En más de un artículo y en más de dos he dejado constancia, aquí, de mi adoración por la música como un apoyo emocional, generoso y desinteresado, que me ha ayudado a sobrellevar momentos de mi vida de otra forma insoportables, o me ha acompañado cuando no sabía qué decir o cómo decir lo que sentía prestándome su voz para hacerlo y, así, salir del trance. Porque la música no sólo me ha hablado a lo largo de mi vida y ha conseguido, según los casos,  hacerla más amable, o más intensa, o más feliz, o más llevadera, sino que me ha prestado su voz para que yo pudiera comunicar lo que sentía, fuera sufrimiento, o dicha, o esperanza, o ansias de perdón. Pero nunca pensé que, gracias a ella, pudiera conseguir que ir a tirar la basura se transformara en una fiesta relajada de emociones y de recuerdos.
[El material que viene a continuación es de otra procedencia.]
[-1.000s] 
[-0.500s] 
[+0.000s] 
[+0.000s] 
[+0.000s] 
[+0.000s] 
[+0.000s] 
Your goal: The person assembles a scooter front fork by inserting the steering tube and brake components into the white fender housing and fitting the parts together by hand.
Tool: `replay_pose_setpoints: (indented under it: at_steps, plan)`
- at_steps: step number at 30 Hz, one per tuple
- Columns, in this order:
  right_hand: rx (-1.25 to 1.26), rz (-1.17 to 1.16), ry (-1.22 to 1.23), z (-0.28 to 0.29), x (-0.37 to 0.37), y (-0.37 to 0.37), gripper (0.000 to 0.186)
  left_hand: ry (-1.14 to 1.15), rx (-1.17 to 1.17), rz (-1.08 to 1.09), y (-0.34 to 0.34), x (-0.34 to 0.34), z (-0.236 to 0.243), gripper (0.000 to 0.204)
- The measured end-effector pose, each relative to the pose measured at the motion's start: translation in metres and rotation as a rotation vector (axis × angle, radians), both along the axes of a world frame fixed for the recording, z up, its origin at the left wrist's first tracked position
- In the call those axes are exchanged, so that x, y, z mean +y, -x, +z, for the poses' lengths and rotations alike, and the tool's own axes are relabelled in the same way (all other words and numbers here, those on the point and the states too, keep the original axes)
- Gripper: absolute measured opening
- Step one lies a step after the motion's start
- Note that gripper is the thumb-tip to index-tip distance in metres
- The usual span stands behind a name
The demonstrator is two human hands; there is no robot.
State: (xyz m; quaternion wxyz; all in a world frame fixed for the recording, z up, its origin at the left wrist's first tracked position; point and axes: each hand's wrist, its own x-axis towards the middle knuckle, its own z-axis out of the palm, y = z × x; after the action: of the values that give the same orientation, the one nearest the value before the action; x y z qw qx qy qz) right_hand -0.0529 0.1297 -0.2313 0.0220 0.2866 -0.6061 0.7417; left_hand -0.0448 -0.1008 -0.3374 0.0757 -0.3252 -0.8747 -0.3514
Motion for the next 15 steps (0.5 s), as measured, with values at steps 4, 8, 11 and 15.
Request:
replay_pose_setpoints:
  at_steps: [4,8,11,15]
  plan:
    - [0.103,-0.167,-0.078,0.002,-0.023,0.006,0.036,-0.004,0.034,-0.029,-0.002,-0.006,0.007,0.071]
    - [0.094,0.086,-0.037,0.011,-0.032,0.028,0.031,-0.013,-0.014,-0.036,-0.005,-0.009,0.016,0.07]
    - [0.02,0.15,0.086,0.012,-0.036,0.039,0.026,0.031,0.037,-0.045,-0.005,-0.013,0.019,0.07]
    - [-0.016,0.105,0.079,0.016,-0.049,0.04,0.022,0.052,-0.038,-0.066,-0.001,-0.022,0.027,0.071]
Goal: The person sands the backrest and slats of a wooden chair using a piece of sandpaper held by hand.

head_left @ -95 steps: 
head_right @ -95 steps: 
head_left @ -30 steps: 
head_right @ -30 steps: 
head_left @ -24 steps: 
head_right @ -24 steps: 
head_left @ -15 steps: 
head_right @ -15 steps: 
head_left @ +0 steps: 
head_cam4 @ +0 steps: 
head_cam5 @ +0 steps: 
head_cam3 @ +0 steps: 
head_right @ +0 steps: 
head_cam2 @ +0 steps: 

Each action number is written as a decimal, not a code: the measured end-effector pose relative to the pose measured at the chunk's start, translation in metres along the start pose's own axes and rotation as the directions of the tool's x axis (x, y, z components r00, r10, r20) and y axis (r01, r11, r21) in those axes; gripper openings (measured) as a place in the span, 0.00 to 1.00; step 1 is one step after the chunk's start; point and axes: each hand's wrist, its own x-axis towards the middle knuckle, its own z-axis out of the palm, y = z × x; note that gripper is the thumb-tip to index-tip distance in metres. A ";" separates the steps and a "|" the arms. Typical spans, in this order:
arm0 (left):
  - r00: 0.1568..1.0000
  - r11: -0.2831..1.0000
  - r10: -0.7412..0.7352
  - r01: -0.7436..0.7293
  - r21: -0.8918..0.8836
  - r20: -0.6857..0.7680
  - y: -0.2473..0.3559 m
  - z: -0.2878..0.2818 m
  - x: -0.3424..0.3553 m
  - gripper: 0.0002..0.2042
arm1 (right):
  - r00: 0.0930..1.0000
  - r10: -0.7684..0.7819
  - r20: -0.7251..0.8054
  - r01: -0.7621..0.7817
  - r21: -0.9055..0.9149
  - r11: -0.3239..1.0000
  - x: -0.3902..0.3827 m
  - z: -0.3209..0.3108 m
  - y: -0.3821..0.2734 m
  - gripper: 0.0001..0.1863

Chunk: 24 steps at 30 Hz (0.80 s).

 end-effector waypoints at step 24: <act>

Cuando despachurro estas líneas me ha sorprendido abril en el silencio y la luz compungida de esta mañana atardecida y nubla. La mezcla de estos tres ingredientes, -confinamiento, música y abril-, destartala un bastante mis defensas, a la vez que las dota de coraje. Y mientras intento sobrevivir anímicamente en este caos que mezcla risas y lágrimas, optimismo y desespero, esperanza y fatalidad, hablo por teléfono con los amigos, porque aunque las conversaciones sean monotemáticas (es lo que hay) siempre encontramos sitio para la chanza, los recuerdos cachondos y el «deseo de ajuntarnos un día en un rancho con sol alegre y nuevo». O, en su defecto, en la cafetería del Rectorado de la UEx, que no es moco de pavo. Y también lo hago con mi suegra (96 años), que se lee el HOY dos veces cada día y está convencida de que el tal coronavirus es una plaga que han traído los que han vuelto de la isla esa de Supervivientes, por comer bichos a los que nosotros no estamos acostumbrados. Y, sin solución de continuidad, abomina a base de bien de los que dejan morir a los viejitos para que no estorben, ni ocupen camas en los hospitales. Bueno está. Pero, a fuer de egoísta, yo ya estoy ilusionado porque mañana tendré que ir a tirar la basura. Y, después, a la compra.  En fin, como decía un compañero, y sin embargo amigo, de la UEx: «Que me tenga yo que reír con la que tengo encima...»

¿Y mi nieta, eh...? ¿Y mi nieta creciendo a lo lejos...? Pues es lo que hay, repito. Hasta que mi corazón apabullado y mis risas de presidiario, no aguanten más sin estar con ella. Y bien es verdad que, cuando eso ocurra, no sé lo que pasará.